▶ Task description
Transcribe word for word the section of the records below that opens with the line containing "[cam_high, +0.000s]" and closes with the line containing "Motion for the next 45"; drop every picture.

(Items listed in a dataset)
[Start of Attachment]
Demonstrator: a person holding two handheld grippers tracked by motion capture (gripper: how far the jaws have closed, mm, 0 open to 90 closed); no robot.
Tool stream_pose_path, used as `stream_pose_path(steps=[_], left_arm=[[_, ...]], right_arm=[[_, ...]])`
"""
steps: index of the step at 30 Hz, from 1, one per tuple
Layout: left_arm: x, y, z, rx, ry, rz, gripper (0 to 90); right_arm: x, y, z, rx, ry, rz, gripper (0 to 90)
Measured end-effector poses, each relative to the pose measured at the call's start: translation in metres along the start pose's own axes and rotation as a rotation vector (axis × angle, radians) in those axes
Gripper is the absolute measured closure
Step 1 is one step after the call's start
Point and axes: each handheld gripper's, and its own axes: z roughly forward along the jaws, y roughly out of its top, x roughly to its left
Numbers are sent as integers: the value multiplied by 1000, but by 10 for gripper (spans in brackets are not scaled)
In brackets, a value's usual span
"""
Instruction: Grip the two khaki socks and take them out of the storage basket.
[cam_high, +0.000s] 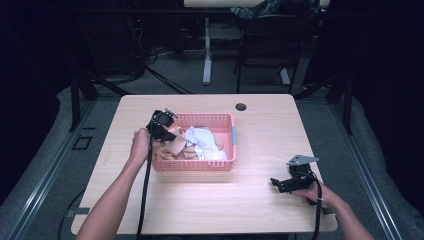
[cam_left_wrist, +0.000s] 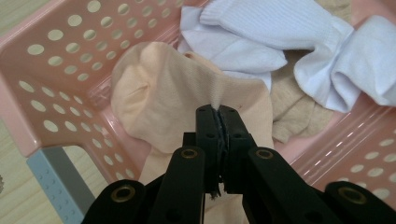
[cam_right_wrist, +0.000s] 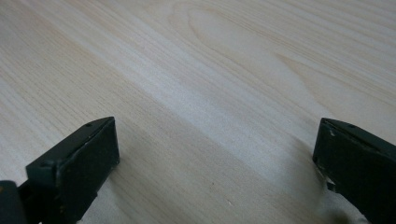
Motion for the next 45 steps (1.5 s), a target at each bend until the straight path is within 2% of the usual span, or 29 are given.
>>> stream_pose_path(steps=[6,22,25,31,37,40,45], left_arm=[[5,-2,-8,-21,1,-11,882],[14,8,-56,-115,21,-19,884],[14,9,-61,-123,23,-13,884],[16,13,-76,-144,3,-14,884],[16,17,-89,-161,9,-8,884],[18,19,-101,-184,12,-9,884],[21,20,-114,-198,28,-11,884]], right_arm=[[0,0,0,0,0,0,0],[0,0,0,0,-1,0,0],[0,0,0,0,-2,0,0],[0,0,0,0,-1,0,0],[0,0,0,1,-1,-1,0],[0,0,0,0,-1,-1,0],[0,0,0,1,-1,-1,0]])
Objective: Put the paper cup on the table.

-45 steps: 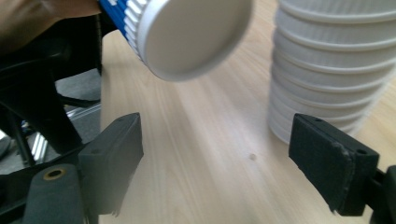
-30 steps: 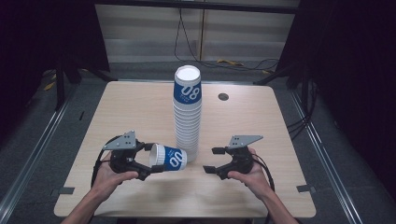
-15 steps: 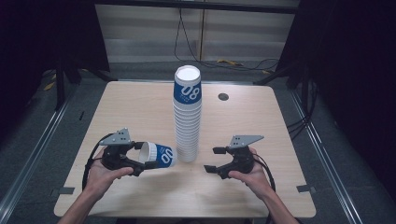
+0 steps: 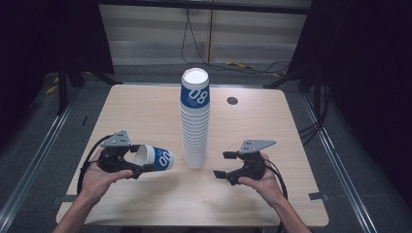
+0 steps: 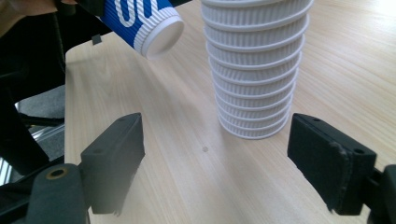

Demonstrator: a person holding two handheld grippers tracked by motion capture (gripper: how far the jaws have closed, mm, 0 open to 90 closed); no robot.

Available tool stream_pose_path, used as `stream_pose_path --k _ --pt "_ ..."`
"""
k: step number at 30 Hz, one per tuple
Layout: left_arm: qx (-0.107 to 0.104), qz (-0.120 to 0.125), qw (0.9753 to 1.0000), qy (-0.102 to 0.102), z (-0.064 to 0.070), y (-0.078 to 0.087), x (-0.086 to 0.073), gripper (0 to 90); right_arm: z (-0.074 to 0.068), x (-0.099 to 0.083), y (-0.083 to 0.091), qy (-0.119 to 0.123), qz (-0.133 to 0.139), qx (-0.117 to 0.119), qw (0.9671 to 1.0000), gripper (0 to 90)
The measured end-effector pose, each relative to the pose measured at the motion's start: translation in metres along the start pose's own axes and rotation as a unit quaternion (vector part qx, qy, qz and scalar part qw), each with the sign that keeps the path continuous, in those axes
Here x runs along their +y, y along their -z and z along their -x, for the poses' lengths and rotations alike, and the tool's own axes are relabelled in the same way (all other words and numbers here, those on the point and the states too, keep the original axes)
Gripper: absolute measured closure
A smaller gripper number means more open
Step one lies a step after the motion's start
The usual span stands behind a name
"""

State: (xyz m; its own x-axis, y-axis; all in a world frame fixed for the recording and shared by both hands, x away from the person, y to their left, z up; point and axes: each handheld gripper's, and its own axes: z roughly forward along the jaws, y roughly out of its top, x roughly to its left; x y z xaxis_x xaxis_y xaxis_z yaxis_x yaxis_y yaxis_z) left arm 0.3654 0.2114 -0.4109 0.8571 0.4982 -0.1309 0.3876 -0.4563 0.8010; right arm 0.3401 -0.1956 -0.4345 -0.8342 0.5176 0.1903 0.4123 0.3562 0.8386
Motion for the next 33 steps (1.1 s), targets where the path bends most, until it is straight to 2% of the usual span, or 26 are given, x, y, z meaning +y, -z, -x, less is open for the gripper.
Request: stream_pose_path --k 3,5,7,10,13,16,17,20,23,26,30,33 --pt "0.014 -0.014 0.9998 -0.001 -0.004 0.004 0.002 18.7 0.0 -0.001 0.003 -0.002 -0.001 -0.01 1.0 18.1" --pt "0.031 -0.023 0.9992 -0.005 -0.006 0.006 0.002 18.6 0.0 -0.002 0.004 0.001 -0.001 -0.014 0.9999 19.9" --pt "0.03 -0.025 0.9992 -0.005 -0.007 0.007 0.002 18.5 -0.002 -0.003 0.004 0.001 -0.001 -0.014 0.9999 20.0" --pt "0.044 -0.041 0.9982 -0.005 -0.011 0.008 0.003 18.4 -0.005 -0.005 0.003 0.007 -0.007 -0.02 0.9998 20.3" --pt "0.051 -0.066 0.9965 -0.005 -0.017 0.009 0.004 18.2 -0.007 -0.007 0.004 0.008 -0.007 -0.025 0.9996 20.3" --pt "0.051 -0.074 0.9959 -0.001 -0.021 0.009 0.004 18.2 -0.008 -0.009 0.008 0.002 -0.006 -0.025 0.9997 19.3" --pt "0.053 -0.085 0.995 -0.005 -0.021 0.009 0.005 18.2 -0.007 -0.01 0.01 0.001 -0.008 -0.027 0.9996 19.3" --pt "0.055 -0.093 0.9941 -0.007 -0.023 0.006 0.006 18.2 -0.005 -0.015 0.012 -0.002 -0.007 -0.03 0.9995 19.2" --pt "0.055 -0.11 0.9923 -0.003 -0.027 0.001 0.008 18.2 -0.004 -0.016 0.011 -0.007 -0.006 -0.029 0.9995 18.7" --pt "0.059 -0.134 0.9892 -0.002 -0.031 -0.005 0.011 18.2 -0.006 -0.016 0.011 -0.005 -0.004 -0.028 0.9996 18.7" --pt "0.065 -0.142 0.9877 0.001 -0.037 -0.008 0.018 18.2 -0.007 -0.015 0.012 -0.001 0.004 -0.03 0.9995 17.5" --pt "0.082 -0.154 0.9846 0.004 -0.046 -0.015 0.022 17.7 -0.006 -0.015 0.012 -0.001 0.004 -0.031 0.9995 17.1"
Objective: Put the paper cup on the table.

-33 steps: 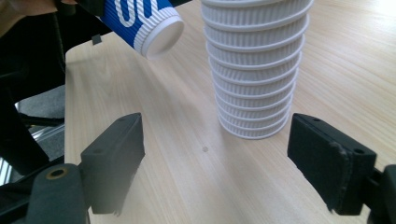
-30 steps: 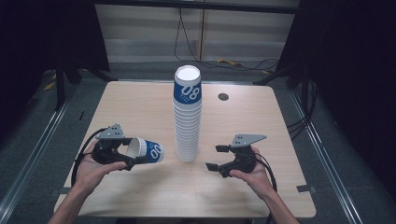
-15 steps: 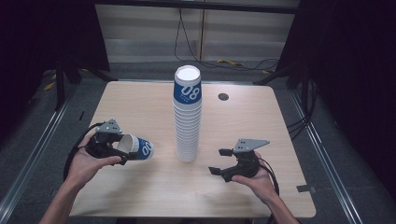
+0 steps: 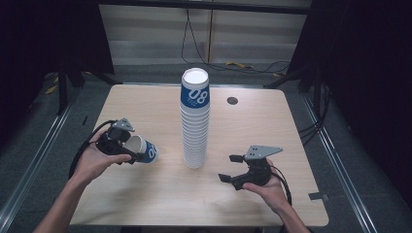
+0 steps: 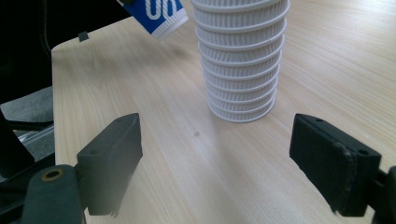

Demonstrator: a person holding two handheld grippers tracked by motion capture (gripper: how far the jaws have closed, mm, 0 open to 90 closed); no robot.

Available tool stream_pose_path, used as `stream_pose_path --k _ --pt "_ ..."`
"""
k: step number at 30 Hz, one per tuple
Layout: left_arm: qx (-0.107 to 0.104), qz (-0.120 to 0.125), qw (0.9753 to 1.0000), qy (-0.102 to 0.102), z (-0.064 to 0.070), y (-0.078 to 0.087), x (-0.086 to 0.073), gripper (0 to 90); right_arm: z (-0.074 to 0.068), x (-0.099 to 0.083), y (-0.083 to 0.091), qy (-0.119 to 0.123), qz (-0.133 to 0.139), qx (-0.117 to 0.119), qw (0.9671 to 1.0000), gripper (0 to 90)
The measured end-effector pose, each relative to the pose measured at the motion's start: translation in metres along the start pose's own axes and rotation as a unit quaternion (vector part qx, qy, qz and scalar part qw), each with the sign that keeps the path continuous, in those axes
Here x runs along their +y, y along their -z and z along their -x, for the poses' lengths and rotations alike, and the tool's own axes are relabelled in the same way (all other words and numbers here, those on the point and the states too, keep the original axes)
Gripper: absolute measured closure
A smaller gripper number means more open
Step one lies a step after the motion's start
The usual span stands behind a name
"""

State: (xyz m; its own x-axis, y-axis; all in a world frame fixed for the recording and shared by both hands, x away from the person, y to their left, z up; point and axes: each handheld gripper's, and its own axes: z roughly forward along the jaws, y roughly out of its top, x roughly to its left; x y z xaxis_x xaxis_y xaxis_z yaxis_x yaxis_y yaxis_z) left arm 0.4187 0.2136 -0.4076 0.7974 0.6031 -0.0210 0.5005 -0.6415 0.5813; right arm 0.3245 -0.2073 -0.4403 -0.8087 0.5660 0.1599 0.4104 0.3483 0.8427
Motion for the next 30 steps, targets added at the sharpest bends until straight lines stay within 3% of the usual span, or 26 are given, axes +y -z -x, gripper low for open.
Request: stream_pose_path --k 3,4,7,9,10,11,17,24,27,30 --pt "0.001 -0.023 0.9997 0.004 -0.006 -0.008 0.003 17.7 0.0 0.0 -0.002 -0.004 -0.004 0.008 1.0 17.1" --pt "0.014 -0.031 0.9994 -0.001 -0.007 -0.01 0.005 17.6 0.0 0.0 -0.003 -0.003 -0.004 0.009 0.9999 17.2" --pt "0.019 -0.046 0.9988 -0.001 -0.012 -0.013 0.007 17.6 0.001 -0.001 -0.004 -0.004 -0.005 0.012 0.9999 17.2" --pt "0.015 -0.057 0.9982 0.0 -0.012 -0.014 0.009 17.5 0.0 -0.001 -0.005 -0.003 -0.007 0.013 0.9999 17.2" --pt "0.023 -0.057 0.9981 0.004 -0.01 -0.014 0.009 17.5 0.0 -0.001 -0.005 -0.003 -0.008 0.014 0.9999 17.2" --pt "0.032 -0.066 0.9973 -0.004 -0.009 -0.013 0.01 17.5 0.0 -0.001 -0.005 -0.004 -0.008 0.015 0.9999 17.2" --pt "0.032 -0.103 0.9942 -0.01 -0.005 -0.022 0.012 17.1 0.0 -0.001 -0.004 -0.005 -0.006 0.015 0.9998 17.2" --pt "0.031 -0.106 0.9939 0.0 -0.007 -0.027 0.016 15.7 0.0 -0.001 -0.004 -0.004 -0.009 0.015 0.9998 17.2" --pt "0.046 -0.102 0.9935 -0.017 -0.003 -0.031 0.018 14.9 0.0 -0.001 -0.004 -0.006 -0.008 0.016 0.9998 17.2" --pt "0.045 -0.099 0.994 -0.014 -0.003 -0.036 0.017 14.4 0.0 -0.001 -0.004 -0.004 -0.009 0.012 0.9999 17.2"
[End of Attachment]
▶ Finished exercise
[cam_high, +0.000s] 
[cam_left_wrist, +0.000s] 
[cam_right_wrist, +0.000s] 
Motion for the next 45 steps (1.5 s), a target at each bend until the straight path is within 2% of the usual span, or 29 are given.

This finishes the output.